→ DATA BELOW:
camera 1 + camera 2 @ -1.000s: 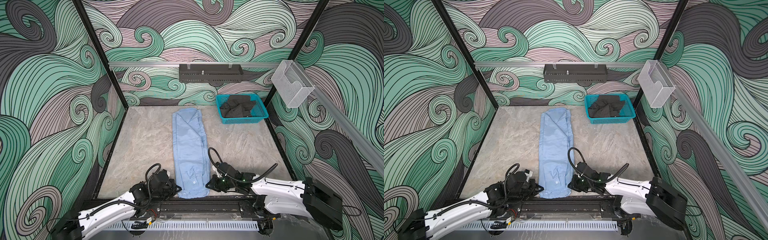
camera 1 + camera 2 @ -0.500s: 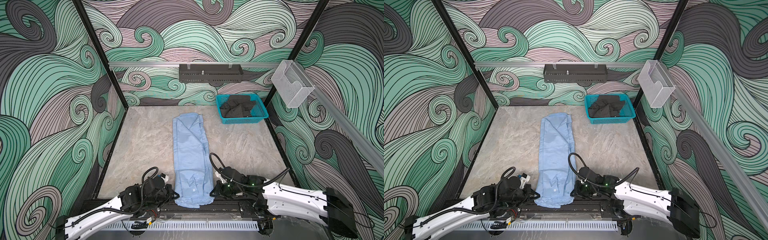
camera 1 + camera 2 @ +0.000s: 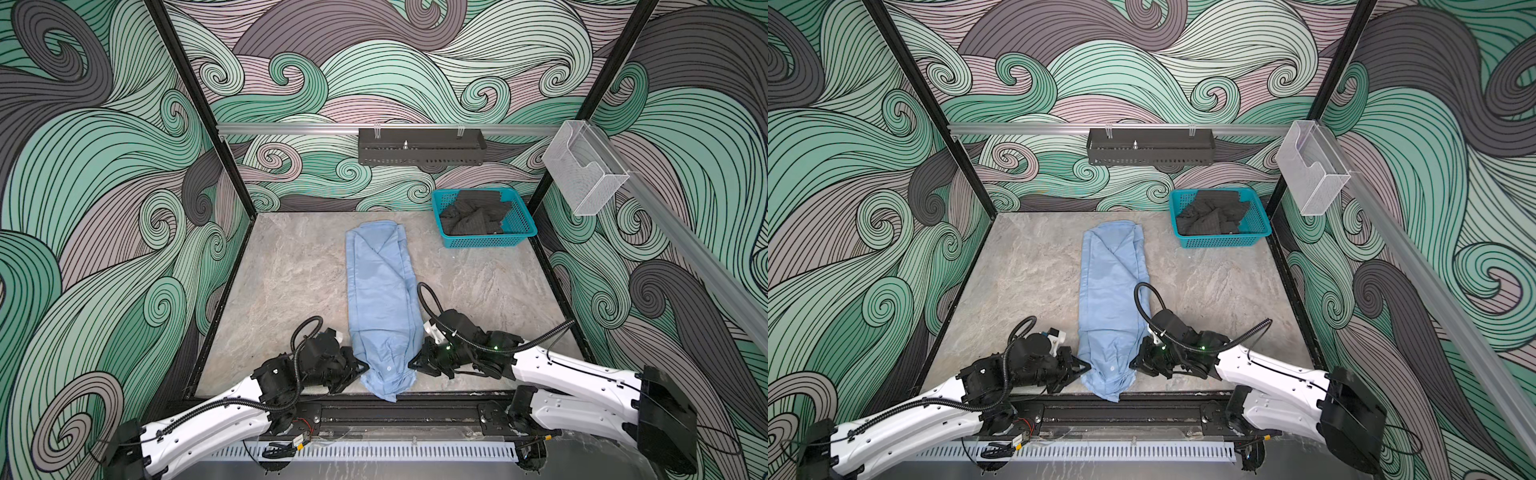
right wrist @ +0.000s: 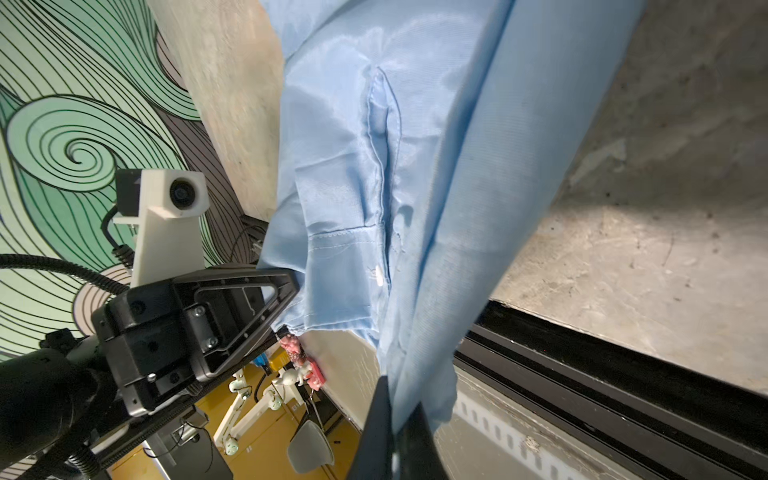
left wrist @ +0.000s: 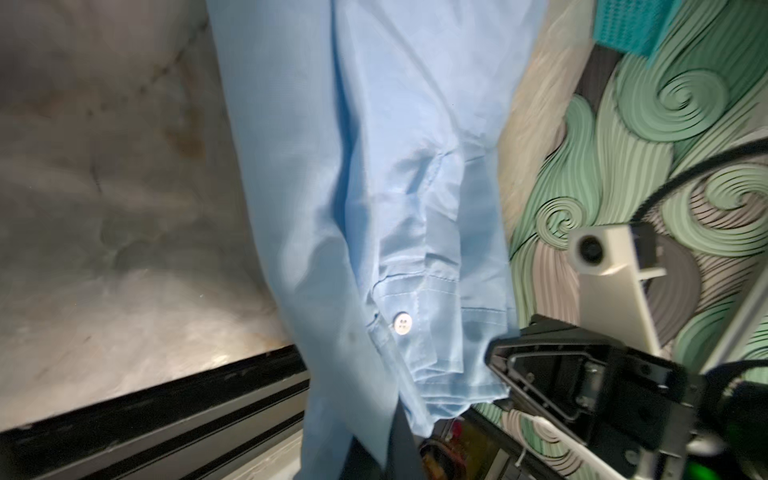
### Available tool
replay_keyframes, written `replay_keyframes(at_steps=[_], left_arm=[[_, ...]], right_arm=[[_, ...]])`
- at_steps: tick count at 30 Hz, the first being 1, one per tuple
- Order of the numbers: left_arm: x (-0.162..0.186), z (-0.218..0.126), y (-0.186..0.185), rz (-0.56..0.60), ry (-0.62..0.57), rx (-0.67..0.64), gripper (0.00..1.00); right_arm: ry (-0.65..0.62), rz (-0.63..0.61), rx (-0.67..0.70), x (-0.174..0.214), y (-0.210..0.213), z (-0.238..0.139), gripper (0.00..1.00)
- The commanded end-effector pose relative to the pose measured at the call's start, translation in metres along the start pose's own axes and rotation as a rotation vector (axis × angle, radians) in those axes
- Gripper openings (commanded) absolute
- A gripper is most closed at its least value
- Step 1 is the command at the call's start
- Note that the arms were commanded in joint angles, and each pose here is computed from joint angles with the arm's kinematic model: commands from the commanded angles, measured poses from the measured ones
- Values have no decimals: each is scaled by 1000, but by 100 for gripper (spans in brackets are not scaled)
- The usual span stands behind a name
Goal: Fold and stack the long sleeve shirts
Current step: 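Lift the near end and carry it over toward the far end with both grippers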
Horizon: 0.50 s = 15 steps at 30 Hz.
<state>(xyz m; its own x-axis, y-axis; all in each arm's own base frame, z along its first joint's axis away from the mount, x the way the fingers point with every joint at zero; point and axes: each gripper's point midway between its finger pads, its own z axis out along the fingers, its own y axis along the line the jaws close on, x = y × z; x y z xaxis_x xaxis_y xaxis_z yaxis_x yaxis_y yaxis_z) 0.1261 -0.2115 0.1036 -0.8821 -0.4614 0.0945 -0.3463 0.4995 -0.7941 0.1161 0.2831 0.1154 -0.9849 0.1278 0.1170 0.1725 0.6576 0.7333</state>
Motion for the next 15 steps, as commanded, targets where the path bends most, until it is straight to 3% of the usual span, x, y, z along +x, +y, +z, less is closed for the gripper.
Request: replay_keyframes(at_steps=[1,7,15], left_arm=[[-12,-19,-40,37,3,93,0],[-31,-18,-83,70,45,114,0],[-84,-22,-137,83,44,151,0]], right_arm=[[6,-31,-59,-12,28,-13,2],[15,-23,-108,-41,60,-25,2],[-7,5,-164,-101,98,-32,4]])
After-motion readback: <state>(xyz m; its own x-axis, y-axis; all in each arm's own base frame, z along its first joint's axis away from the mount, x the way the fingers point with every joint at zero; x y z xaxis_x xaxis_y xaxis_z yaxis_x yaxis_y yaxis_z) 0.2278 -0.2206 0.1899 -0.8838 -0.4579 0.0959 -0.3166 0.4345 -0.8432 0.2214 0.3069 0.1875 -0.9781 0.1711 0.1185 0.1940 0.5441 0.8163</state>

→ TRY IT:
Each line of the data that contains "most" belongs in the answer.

→ SOLUTION FOR THIS TASK:
- A gripper is most closed at its least value
Motion for the next 15 steps, as commanded, targets where the path bends most, until it is straight to 3% of the usual span, x, y, z along +x, +y, +z, less is closed for the gripper.

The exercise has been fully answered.